▸ **Exercise objective**:
Find the line with "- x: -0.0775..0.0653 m". Transcribe it and each later line of the data exactly, up to and including the last.

▸ **Data extract**:
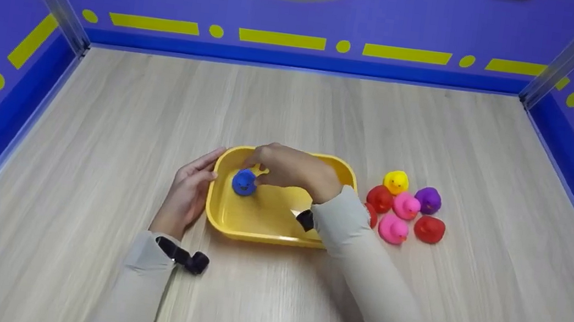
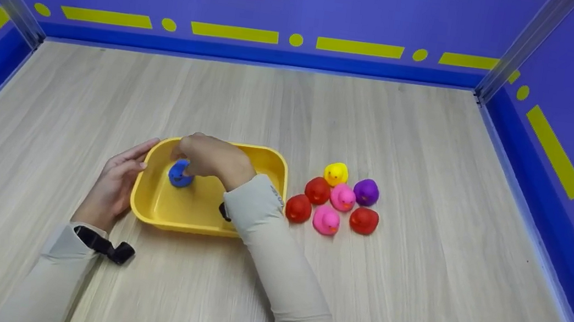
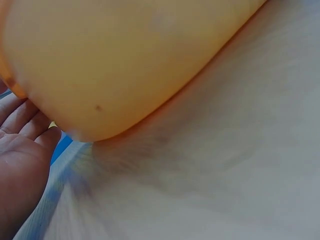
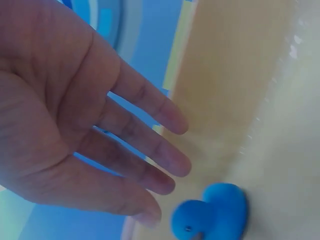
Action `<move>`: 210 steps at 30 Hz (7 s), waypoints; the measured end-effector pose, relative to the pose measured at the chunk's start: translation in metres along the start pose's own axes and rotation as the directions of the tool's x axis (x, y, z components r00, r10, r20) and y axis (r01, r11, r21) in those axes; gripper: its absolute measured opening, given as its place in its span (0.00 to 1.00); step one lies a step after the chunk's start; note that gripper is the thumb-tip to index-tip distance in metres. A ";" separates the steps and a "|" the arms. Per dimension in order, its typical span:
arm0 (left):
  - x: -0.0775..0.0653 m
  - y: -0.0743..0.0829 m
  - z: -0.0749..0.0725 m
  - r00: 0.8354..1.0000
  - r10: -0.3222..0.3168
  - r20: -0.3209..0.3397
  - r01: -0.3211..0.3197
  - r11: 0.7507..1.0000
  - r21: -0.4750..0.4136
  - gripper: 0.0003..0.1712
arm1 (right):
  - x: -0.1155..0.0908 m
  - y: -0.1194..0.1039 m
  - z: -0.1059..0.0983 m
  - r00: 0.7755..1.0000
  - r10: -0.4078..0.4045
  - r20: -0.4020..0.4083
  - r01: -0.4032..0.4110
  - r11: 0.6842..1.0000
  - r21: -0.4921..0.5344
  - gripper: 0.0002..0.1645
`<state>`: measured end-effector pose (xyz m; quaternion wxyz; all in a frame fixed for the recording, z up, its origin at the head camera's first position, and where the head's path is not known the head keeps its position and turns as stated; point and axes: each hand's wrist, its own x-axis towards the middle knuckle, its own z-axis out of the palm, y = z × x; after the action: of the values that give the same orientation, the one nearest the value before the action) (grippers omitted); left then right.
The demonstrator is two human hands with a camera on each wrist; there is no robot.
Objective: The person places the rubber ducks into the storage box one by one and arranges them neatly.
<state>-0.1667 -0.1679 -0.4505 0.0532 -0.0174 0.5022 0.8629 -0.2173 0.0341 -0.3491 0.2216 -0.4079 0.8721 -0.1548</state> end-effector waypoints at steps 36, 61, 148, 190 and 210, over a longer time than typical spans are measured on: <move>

▸ **Task answer**:
  - x: -0.0775..0.0653 m
  - y: -0.0743..0.0829 m
  - z: -0.0749..0.0725 m
  - r00: 0.8354..1.0000
  - r10: -0.3222..0.3168
  - r20: -0.3209..0.3397
  - r01: -0.3211..0.3197
  - r11: 0.7507..1.0000
  - r21: -0.4750..0.4136
  - gripper: 0.0003..0.1712
arm1 (right):
  - x: -0.1155..0.0908 m
  - y: -0.1194..0.1039 m
  - z: -0.1059..0.0983 m
  - r00: 0.7755..1.0000
  - r10: -0.4078..0.4045
  - r20: -0.4020..0.4083
  - r01: -0.4032..0.4110
  - r11: 0.6842..1.0000
  - r21: -0.4921..0.5344
  - gripper: 0.0002..0.1645
`<state>`: measured end-effector pose (xyz m; quaternion wxyz; all in a frame fixed for the recording, z up, its origin at the head camera's first position, and where the head's path is not known the head keeps its position and turns as stated; point and axes: each hand's wrist, its own x-axis towards the middle knuckle, its own z-axis out of the palm, y = z × x; after the action: of the values that give the same orientation, the one nearest the value before the action) (grippers omitted); left then right.
The demonstrator is two human hands with a camera on each wrist; there is no robot.
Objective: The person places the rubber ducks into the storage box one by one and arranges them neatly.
<state>-0.1667 -0.1679 -0.4505 0.0532 -0.0174 0.5022 0.8629 -0.2173 0.0341 -0.3491 0.2216 -0.4079 0.8721 -0.1548</state> end-effector waypoints at steps 36, 61, 148, 190 and 210, over a longer time than typical spans are measured on: <move>

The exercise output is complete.